EXERCISE AIM - Write out exactly the lines running from the one with "item at (246, 217)" to the last line of the entries, keeping both the first and the last.

SOURCE MATERIAL -
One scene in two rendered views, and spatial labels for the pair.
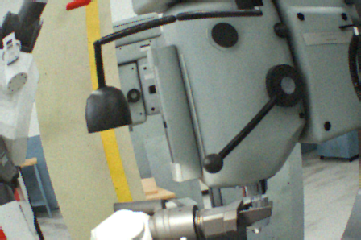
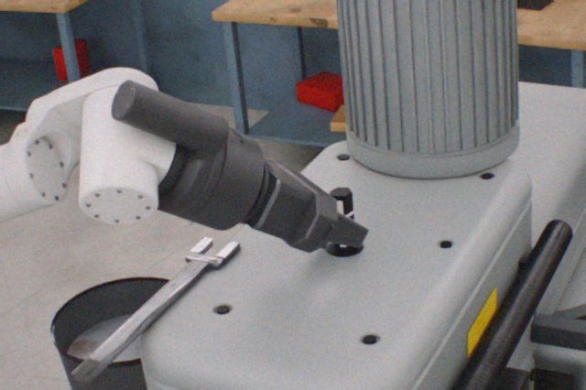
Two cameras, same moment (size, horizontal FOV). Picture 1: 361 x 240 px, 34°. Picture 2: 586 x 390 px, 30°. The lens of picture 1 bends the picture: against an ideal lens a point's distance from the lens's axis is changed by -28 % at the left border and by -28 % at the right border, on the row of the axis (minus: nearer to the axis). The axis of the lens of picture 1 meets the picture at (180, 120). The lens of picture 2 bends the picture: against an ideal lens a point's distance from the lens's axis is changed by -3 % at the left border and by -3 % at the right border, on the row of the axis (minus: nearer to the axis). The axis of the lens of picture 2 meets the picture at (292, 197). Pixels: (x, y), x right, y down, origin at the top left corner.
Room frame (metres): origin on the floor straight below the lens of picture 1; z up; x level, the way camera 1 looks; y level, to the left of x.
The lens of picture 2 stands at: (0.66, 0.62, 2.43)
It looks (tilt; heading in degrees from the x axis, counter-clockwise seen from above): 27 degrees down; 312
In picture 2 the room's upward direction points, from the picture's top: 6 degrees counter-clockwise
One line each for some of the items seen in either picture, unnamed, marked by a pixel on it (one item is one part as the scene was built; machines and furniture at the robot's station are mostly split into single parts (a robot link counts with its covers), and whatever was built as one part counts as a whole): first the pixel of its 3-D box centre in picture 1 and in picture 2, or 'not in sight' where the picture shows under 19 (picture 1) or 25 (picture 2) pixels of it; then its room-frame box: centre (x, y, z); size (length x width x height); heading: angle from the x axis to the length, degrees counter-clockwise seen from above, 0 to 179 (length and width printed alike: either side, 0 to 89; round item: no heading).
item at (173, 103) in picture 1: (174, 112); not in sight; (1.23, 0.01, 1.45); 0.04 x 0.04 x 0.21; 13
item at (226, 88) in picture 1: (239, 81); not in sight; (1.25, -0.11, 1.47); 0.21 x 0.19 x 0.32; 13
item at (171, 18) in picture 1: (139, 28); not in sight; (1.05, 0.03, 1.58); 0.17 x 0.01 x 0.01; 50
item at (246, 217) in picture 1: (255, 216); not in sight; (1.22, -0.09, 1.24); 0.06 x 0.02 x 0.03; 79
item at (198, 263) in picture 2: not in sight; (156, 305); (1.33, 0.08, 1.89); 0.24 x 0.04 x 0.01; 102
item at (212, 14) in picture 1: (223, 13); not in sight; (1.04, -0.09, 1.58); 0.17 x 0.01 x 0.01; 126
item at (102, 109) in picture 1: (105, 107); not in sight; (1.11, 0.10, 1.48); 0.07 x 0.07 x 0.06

ANSWER TO THIS EXERCISE -
item at (246, 217) in picture 1: (255, 216); not in sight; (1.22, -0.09, 1.24); 0.06 x 0.02 x 0.03; 79
item at (198, 263) in picture 2: not in sight; (156, 305); (1.33, 0.08, 1.89); 0.24 x 0.04 x 0.01; 102
item at (212, 14) in picture 1: (223, 13); not in sight; (1.04, -0.09, 1.58); 0.17 x 0.01 x 0.01; 126
item at (102, 109) in picture 1: (105, 107); not in sight; (1.11, 0.10, 1.48); 0.07 x 0.07 x 0.06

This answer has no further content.